Although Morse's law is continuing, more attention needs to be paid to developing parallel algorithms and writing parallel codes as the ILP speedup gain plateaus. A great proportion of CPU time is spent running cedes that orchestrate the parallel tasks.
I was getting confused between concurrency and parallelism and found the analogies in this blog post to be helpful! https://medium.com/@itIsMadhavan/concurrency-vs-parallelism-a-brief-review-b337c8dac350
Well said by wkorbe. Just wanted to further emphasize the growing importance of developing specialized hardware to increase performance and efficiency for important workloads, as well as the need for new technologies which enable developers to more easily target heterogeneous hardware (wouldn't it be great if I could write one program that gets good performance on CPUs, GPUs, FPGAs, etc. ?).
One reason parallel programming has become increasingly important is that single-thread performance is seeing a power wall and has been struggling to increase. More update-to-date plots can be found: https://www.datacenterknowledge.com/supercomputers/after-moore-s-law-how-will-we-know-how-much-faster-computers-can-go Some interesting discussion on the trends: https://www.karlrupp.net/2018/02/42-years-of-microprocessor-trend-data/
Is there some kind of theoretical upper bound to the performance gain acquired by adding parallel execution units? Just as processor designers hit an ILP/power wall for single core, I would imagine there will come a point when even parallelism isn't powerful enough to keep up with society's speed/efficiency needs. I wonder what future paradigms will take its place.
I'm struggling to see the difference between "adding more execution units that run in parallel" versus the ILP constraints we saw before. The original method behind ILP was that a compiler would identify independent instructions that would be ran on different execution units - wouldn't adding more execution units suffer from the same problem of diminishing returns because there aren't enough independent instructions that can be executed in parallel in a given clock?
I wonder what gains can be made using application-specific hardware implementations like FPGAs. The execution units in a processor are very general-purpose, but with different clock speeds and different execution units for different specialized processes, there could be more speedups. Clearly, the investment into hardware implementation is prohibitively expensive.
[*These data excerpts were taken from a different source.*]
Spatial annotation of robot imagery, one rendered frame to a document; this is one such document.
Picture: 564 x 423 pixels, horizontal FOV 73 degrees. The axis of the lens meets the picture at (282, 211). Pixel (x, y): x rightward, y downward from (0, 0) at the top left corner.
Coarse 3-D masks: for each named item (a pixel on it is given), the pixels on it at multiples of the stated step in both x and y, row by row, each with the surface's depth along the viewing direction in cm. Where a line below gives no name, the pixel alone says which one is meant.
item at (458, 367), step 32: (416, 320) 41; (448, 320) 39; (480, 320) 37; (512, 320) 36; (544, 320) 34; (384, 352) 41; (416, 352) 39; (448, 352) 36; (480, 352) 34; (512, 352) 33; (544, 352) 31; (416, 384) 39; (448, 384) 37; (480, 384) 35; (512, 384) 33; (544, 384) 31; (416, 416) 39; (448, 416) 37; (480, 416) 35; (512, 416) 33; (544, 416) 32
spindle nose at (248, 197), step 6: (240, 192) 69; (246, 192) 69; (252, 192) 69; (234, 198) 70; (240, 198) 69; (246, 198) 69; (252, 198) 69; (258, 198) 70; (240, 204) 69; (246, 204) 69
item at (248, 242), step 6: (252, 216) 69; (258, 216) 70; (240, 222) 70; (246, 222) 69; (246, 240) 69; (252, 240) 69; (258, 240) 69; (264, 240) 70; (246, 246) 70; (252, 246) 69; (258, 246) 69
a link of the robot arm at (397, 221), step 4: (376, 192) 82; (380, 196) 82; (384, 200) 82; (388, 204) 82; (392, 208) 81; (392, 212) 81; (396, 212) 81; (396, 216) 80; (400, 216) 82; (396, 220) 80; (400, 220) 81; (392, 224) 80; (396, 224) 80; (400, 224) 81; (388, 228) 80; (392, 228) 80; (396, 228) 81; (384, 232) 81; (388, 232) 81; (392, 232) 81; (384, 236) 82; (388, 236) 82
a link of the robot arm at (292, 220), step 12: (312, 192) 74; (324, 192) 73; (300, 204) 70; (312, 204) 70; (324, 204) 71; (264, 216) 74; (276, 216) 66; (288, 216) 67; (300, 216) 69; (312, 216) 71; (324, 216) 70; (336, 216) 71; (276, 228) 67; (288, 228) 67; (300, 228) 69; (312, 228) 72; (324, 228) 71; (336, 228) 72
^want to second lindenli's question. One possible reason I can think of is that adding more cores allows us to run more independent programs together, rather than parallelize a single program.
I'm wondering if the extra overhead from adding parallel execution units (as we saw in the demos) will also plateau machine performance. Regardless of balanced/unbalances workloads across the parallel execution units, they eventually have to communicate with one another which can also impact and potentially flatten performance gains, right?
How could computer programmers nowadays best write code so that their programs could be easily parallelized when new hardwares come out? What is the best way to parallelize the legacy code?
Please log in to leave a comment.
The free lunch was tasty, but there's something else to chew on now; it not only needs to be written to be parallel, but also might need to be written to execute across heterogeneous hardware, selecting the hardware the fits a task the best. The best could be achieving more efficiency/lower power consumption, and/or speed up versus using a general purpose cpu alone.